Progressisti, non aspettate il PD!

Il Partito Democratico è ormai un contenitore unico per due idee (almeno due…) completamente diverse di società. Chiamatele come volete: conservatori e progressisti, liberaldemocratici e socialdemocratici, atlantisti e europeisti, carbonisti ed ecologisti, centro e sinistra.

La maionese che dal 2007 Veltroni e i suoi successori hanno cercato di amalgamare pare essere definitivamente impazzita e il congresso di marzo potrebbe evidenziare questa condizione nella maniera più drammatica: la scissione del partito in due blocchi.

Non è un problema solo del PD, ma anche di tanti altri partiti: in questa epoca in cui il consenso è estremamente fluido e volatile la problematica si rispecchia in tutte quelle realtà politiche fondate più sull’affermazione di un leader che su quella di una piattaforma programmatica.

Il dibattito interno al PD ricorda dunque, pur con evidenti differenze, quello vissuto negli ultimi due anni dal Movimento 5 Stelle e conclusosi con una inevitabile quanto salutare scissione. Se la scissione, come nel caso dei pentastellati, porta a chiarire le posizioni non è infatti necessariamente un male. Oggi il nuovo Movimento di Giuseppe Conte può camminare con la sicurezza di una propria identità chiara (molto diversa da quella del “Movimento delle origini”), codificata ufficialmente in una pregevole Carta dei Valori inserita nello Statuto del partito e soprattutto – questa è la novità fondamentale rispetto alla precedente gestione Di Maio – rispettata nell’azione parlamentare ed elettorale. Pur a costo di non fare alleanze di comodo e pur accettando alcune inevitabili sconfitte.

Giuseppe Conte sa bene di non poter contare sulle sole forze del Movimento se vuole tornare un giorno al Governo e dunque dovrà necessariamente allargare il consenso, ma sa altrettanto bene che questo richiederà tempo, gradualità, pazienza e soprattutto coerenza nel mantenimento di una chiara identità.

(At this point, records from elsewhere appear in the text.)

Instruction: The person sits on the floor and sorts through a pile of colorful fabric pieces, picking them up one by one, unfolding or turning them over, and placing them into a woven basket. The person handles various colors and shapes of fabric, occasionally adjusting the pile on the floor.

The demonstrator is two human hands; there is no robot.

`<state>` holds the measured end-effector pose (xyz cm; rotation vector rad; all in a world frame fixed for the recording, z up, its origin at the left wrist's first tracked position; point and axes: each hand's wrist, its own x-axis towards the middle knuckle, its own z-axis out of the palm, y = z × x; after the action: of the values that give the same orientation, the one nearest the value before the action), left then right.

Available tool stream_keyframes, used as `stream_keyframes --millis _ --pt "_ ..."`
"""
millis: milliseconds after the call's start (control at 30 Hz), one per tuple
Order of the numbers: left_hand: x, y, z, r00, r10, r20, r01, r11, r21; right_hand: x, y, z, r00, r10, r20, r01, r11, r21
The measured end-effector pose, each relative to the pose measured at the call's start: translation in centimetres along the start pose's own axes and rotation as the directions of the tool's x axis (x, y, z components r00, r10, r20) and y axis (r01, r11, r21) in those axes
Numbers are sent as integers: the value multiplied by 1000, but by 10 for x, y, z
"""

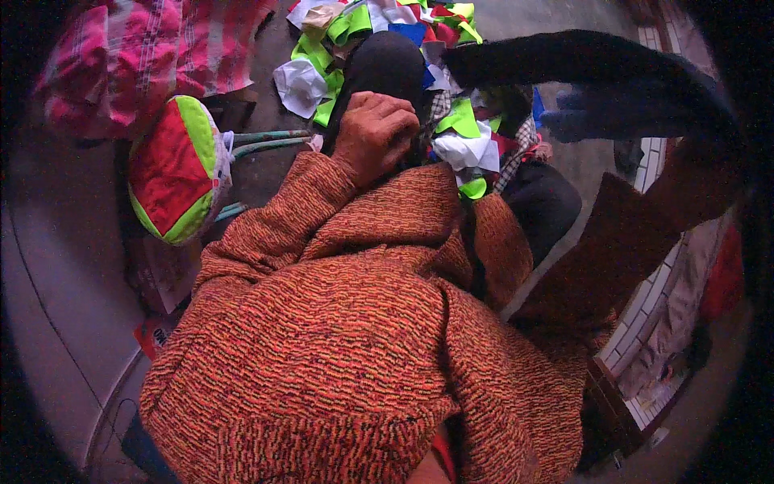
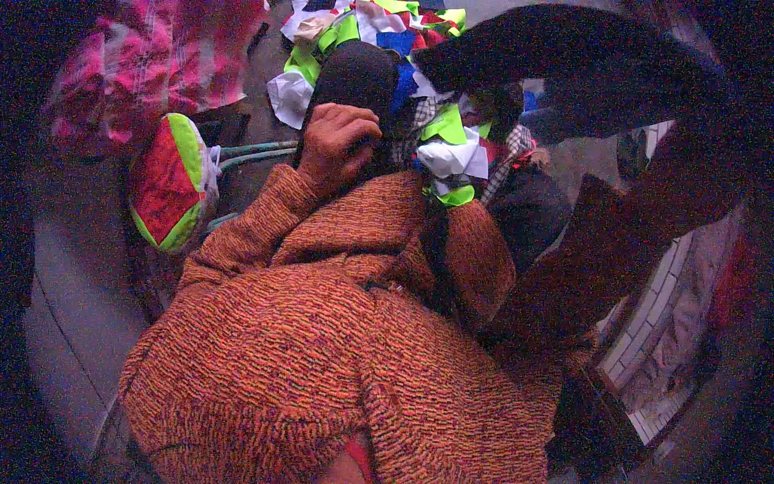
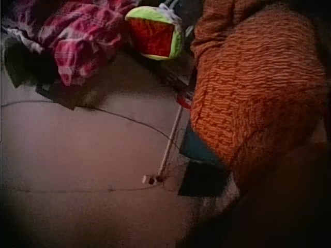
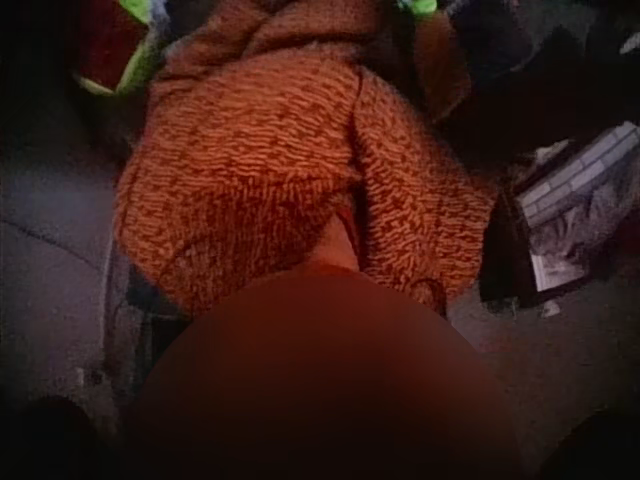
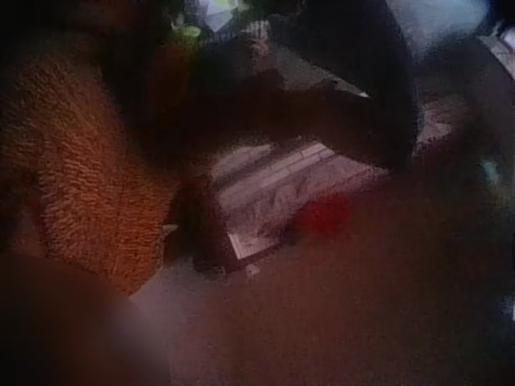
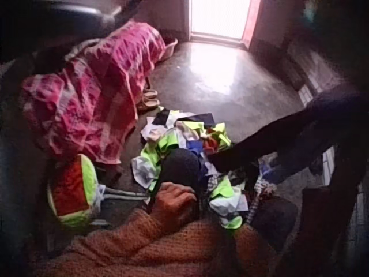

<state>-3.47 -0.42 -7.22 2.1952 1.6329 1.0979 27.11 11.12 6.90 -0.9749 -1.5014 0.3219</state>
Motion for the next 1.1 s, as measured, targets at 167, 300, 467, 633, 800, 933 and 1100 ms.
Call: stream_keyframes --millis 167,300,467,633,800,933,1100 --pt "0 0 0 1000 -16 9 16 999 39 8 0 5 998 -59 -12 59 998 -1" --pt "-1 -2 -1 1000 -27 0 27 998 49 11 6 22 990 -142 -1 142 990 14" --pt "-1 -7 -2 1000 -25 -6 26 997 69 -29 66 57 965 -210 159 216 976 -24" --pt "-1 -8 -12 998 -69 3 69 995 71 -189 154 72 261 557 788 271 741 -614" --pt "-4 -11 -25 991 -116 -72 115 993 -18 -176 81 39 369 448 814 140 839 -526" --pt "4 -4 -31 985 -147 -90 139 986 -92 -108 37 -7 574 381 725 303 723 -621" --pt "3 -18 -31 960 -229 -164 173 939 -297 -139 10 -80 641 535 551 306 480 -822"
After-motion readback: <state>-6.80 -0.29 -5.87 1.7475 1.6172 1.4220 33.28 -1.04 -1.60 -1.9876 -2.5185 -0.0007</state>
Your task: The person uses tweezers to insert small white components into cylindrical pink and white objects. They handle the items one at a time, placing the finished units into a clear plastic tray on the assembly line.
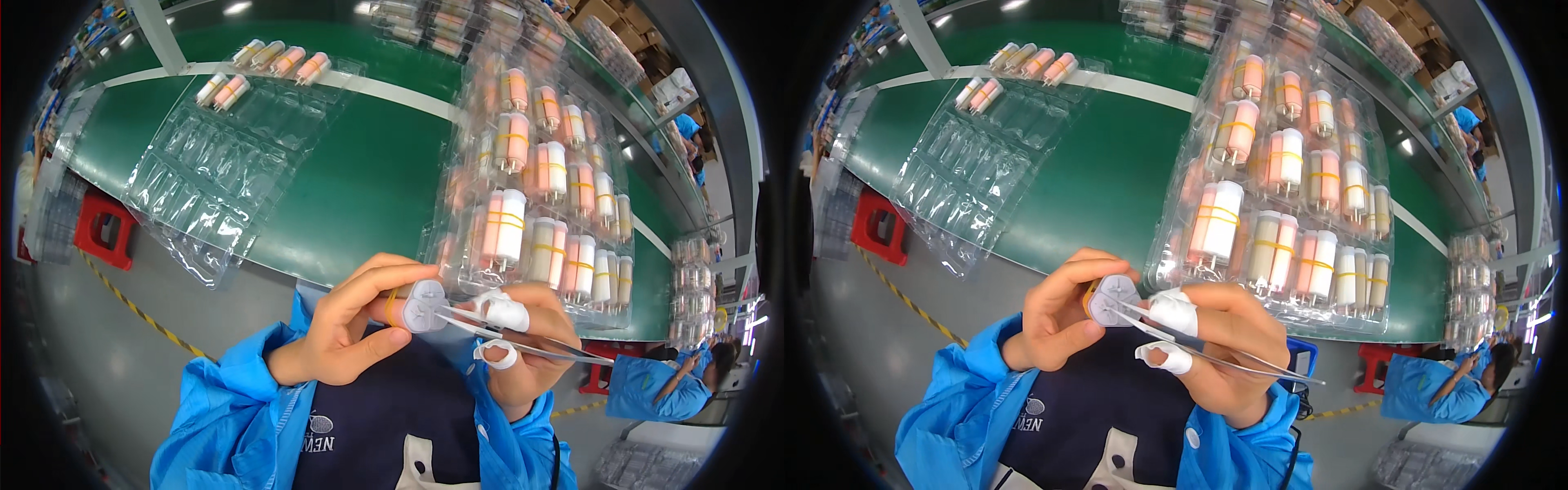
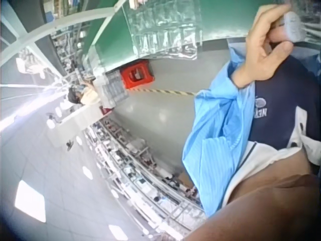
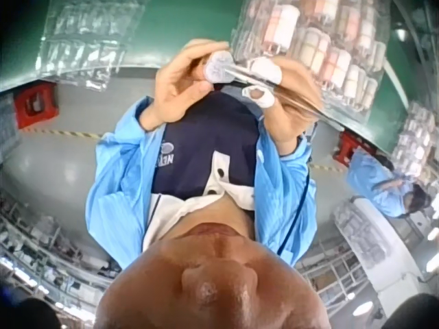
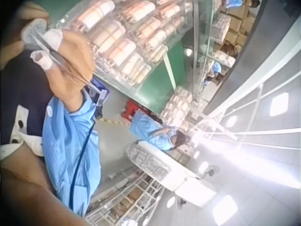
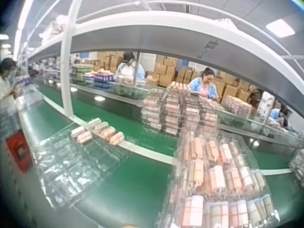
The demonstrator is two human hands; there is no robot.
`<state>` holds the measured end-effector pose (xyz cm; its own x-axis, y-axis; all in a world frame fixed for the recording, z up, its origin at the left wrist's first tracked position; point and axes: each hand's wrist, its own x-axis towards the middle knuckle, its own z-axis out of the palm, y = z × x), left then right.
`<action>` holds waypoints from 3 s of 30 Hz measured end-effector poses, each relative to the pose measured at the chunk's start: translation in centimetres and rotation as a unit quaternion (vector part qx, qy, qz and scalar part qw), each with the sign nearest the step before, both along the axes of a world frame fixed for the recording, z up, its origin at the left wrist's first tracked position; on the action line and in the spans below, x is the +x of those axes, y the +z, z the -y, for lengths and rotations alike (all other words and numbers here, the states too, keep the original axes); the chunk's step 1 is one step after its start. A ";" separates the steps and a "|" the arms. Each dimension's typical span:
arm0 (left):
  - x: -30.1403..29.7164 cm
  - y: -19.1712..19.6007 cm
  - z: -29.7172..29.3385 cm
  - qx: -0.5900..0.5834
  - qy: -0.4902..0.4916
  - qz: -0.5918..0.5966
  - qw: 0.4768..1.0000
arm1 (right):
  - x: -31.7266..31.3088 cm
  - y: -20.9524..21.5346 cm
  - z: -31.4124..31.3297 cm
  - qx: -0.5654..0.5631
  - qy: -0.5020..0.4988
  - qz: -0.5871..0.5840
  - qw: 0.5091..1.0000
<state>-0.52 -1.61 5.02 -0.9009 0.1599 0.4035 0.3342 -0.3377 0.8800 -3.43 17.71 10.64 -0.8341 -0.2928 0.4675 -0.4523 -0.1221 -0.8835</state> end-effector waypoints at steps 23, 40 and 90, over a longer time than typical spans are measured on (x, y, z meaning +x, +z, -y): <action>0.0 -0.4 0.4 -0.036 0.019 -0.054 0.998 | 0.9 0.3 1.1 0.060 -0.017 0.021 0.998; 0.1 -0.4 0.3 -0.039 0.048 -0.053 0.997 | 0.8 -0.9 1.3 0.031 -0.035 0.030 0.998; 0.0 -0.4 0.9 -0.155 0.093 -0.110 0.977 | 0.2 0.4 1.3 0.107 0.001 0.004 0.994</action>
<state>-0.49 -2.55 4.67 -0.8225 0.1466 0.5495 0.5576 0.0176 0.8299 -3.22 16.46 11.04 -0.8371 -0.3866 0.3872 -0.4450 0.0692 -0.8929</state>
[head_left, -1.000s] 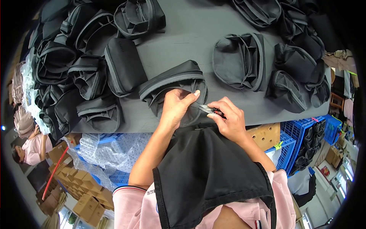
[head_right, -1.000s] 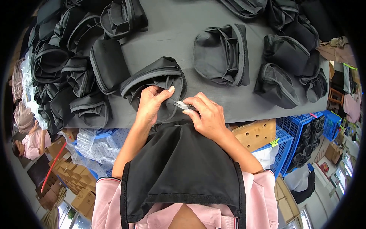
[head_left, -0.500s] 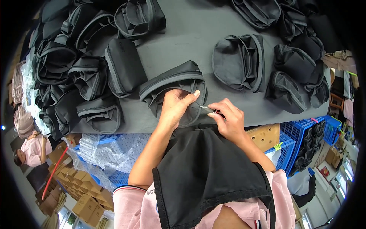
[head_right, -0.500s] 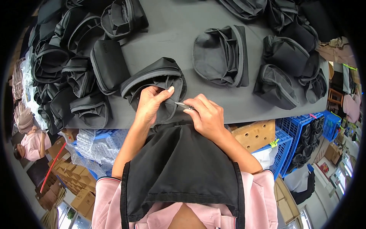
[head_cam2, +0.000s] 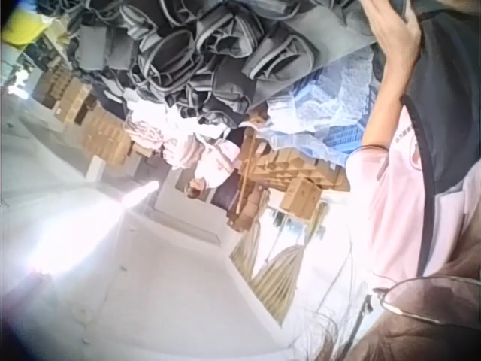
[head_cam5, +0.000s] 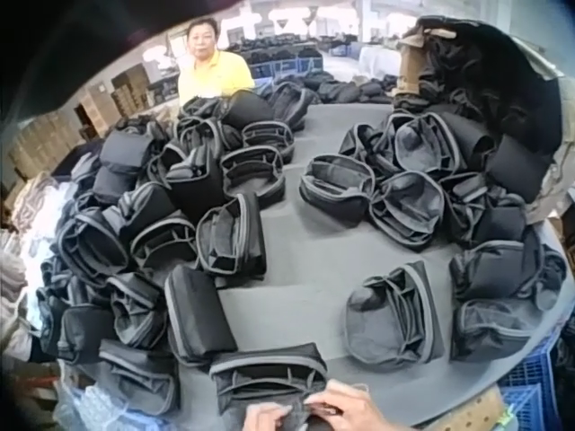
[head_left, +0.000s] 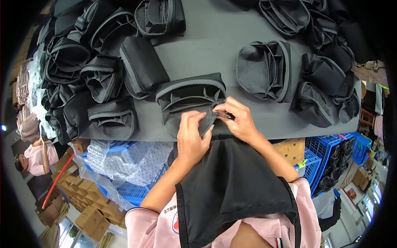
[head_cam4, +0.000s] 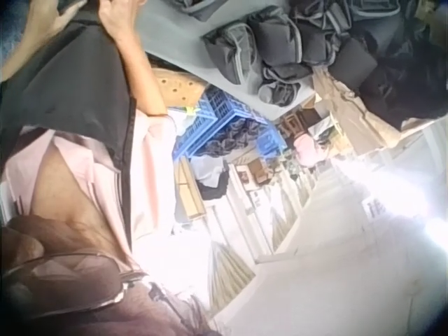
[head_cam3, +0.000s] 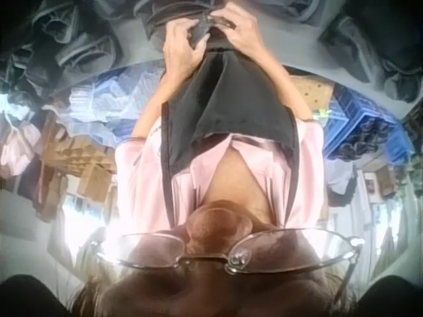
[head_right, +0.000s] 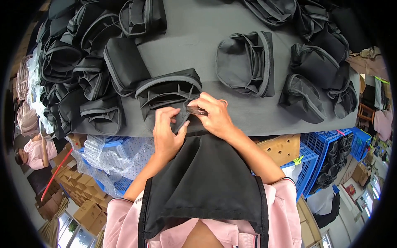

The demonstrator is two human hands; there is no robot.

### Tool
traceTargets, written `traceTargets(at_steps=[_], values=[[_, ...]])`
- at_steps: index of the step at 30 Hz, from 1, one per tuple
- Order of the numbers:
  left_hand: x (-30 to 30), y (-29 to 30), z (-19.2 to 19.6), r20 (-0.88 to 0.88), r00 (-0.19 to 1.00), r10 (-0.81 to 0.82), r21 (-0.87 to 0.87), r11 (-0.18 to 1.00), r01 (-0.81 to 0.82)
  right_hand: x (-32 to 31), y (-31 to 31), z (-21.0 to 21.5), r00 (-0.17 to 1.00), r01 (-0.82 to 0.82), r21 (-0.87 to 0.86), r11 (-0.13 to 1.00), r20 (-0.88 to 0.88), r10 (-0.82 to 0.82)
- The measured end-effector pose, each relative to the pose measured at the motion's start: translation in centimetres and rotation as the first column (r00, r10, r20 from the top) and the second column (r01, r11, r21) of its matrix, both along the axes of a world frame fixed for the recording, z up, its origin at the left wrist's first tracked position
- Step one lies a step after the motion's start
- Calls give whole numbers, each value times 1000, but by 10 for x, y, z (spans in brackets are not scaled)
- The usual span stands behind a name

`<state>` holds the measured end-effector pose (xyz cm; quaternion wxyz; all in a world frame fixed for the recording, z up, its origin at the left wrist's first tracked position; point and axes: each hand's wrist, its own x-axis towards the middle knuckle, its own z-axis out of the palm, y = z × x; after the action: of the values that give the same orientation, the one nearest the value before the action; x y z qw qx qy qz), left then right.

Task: Trimming loose threads and inspecting small black storage bags using scissors.

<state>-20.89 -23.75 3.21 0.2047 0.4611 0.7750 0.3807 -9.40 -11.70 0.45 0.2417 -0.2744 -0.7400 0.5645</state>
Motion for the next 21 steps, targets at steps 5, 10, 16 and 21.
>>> traceTargets(at_steps=[5,10,16,21], values=[[-9,4,10,397,918,0,-344,927,149,11,31,7,863,-472,125,873,270,428],[-30,17,3,661,657,-363,-217,746,630,10,53,18,663,-670,-97,736,368,652],[-16,23,-12,986,155,67,-109,953,282,26,11,29,948,247,33,969,198,-248],[-11,27,-12,991,134,31,-63,968,242,61,-7,41,934,155,157,975,298,-196]])
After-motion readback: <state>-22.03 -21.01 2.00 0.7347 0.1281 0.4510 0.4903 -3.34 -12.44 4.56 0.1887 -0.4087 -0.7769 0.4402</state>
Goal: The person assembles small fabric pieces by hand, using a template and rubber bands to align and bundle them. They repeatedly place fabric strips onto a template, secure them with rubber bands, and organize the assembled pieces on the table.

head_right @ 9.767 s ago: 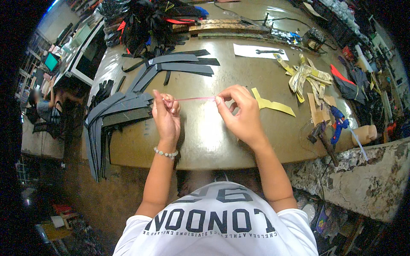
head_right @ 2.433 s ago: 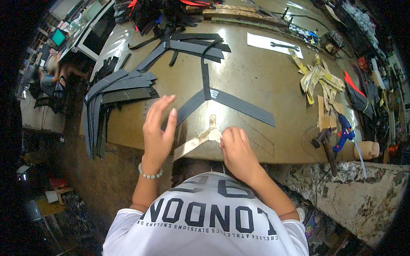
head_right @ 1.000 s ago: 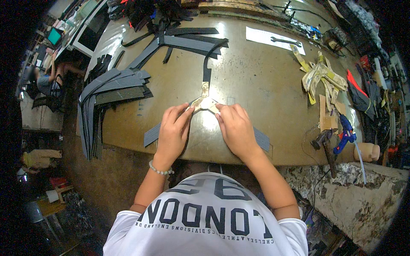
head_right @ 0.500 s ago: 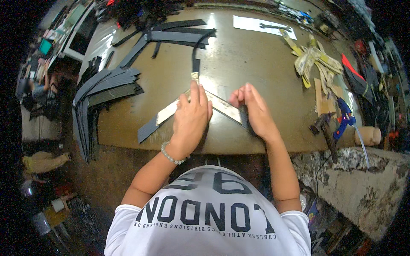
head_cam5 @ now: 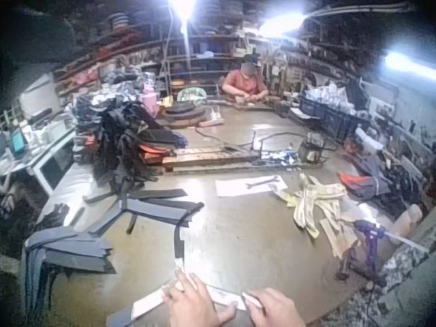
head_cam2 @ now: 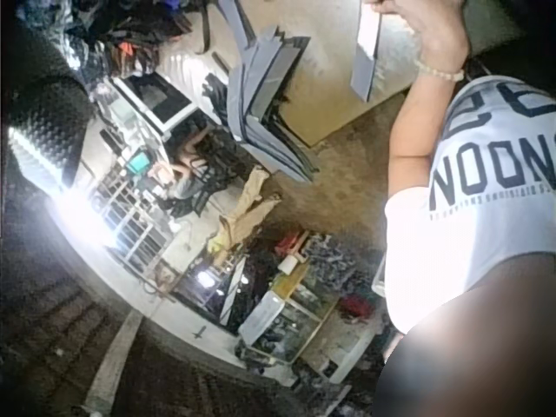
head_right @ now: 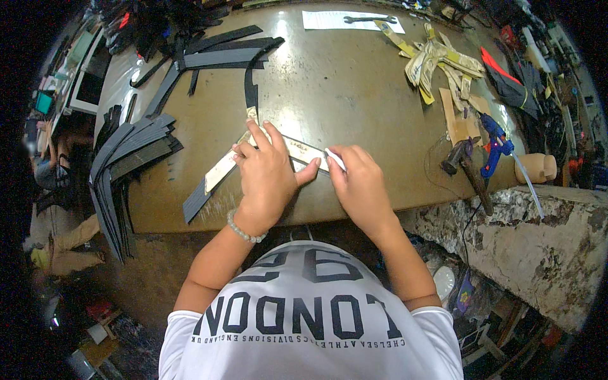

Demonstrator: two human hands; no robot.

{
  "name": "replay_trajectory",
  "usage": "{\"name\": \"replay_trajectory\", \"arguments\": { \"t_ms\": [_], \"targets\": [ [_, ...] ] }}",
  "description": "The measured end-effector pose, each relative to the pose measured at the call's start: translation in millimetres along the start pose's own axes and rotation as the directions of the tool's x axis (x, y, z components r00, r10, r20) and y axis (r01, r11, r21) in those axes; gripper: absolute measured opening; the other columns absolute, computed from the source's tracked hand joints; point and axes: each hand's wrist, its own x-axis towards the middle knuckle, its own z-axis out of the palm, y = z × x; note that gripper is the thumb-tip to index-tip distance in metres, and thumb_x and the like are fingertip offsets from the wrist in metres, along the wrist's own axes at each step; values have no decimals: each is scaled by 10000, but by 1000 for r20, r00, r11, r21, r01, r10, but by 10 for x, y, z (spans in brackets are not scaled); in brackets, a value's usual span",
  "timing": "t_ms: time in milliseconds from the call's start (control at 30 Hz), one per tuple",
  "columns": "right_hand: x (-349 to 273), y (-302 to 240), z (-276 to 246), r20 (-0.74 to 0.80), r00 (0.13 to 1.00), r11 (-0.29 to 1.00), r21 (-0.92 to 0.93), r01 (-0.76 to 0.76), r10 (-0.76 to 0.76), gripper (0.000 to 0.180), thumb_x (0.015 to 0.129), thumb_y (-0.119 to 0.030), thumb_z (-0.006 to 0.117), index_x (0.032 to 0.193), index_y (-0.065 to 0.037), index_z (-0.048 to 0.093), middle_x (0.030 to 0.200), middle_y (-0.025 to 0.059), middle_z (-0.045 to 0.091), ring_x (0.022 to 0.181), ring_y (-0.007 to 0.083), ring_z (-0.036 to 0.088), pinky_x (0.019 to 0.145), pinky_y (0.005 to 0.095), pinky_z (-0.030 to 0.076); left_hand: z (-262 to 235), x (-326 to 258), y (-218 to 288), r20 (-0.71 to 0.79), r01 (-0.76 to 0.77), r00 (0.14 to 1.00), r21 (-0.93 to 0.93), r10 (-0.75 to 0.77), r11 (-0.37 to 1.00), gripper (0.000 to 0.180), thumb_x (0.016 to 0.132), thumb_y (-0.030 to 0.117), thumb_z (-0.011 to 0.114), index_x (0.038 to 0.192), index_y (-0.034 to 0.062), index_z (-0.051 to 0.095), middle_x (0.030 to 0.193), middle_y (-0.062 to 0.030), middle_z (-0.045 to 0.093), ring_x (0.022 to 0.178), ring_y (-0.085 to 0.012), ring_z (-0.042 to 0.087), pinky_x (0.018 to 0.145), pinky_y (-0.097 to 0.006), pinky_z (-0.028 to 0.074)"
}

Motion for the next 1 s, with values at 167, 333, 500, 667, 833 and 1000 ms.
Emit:
{"name": "replay_trajectory", "arguments": {
  "t_ms": [167, 333, 500, 667, 833, 1000],
  "targets": [
    [25, -26, 32, 23, 998, 991, -117, 57, -54, 129, 851, -47, 645, 963, 18, 645, 876, 167, 605, 814, 333, 598, 717, 409, 485, -23, 18, -3, 23, -10, 1000, -4, 10, 1000, 1040, 722, 764, 592, 1296, -99, 510, 1341, -323, 465, 884, -446, 615, 804, -535, 548],
    [19, -82, 63, 74, 992, 958, -258, 122, -106, 101, 829, -43, 642, 915, 9, 629, 857, 165, 562, 852, 346, 564, 742, 444, 478, -51, 56, -9, 68, -26, 997, 29, 24, 999, 1041, 701, 782, 595, 1267, -90, 534, 1306, -306, 477, 862, -435, 614, 759, -534, 553],
    [-179, -223, -58, 155, 985, 925, -360, 122, -69, 72, 824, -30, 637, 886, 6, 635, 849, 166, 570, 845, 344, 574, 740, 435, 485, -48, 87, -9, 82, -38, 996, 45, 34, 998, 1039, 686, 805, 583, 1220, -86, 554, 1294, -300, 481, 844, -421, 610, 701, -517, 561],
    [-55, -174, -268, -17, 999, 979, -201, 43, -47, 100, 851, -59, 653, 921, 4, 685, 859, 165, 626, 751, 325, 611, 691, 392, 500, -32, 81, -8, 53, -40, 998, 80, 35, 996, 1037, 688, 817, 569, 1205, -82, 557, 1309, -312, 472, 826, -395, 599, 647, -494, 563],
    [480, -80, -138, 38, 998, 998, 42, 55, -56, 167, 881, -113, 657, 1014, -26, 709, 880, 145, 657, 725, 296, 621, 686, 350, 506, -48, 86, -33, 78, -39, 996, 37, 36, 999, 1063, 676, 833, 564, 1235, -72, 545, 1367, -318, 445, 841, -394, 591, 656, -500, 564],
    [1104, -129, 322, 261, 917, 954, 77, 291, -301, 197, 878, -159, 657, 1022, -33, 703, 914, 137, 674, 813, 303, 628, 752, 390, 509, -71, 91, -54, 93, -26, 995, 23, 23, 999, 1048, 659, 854, 552, 1254, -8, 554, 1414, -305, 424, 910, -393, 581, 662, -502, 569]
  ]
}}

“Proponete solo quello che è effettivamente realizzabile, non prendete in giro i cittadini”: questo è stato il messaggio più forte che ci ha lasciato lo scorso anno durante la sua serata a Sansepolcro. Un punto per nulla banale e scontato se osserviamo quella che è stata la politica e soprattutto la comunicazione politica degli ultimi anni. Compresa quella del vecchio Movimento.

I cittadini hanno perso fiducia nella politica anche perché sono stanchi di essere ripetutamente illusi da promesse mirabolanti o annunci shock (un milione di posti di lavoro, abolizione della povertà, mille euro con un click…l’elenco sarebbe lunghissimo). Non c’è nulla di più facile di proporre ciò che la gente vuole – anche se oggettivamente non realizzabile – quando si sta all’opposizione e non si ha dunque l’onere della prova. Quando poi si vincono le elezioni e si deve governare cambia tutto e giustamente i cittadini pretendono che vengano realizzate le promesse fatte ai tempi della beata opposizione.

Meglio dunque tornare a una politica fondata su cose concrete e fattibili, sullo studio attento di ciò che può essere davvero realizzato e, perché no, copiato da altri.

Il tutto senza mai dimenticare le peculiarità uniche al mondo della società e delle comunità locali italiane.

Fratelli d’Italia ha costruito nel tempo e gradualmente il proprio successo nella destra italiana. Per anni si è limitata a portare in dote all’alleanza i voti dell’ex MSI e ha pazientemente atteso l’evoluzione dei tempi.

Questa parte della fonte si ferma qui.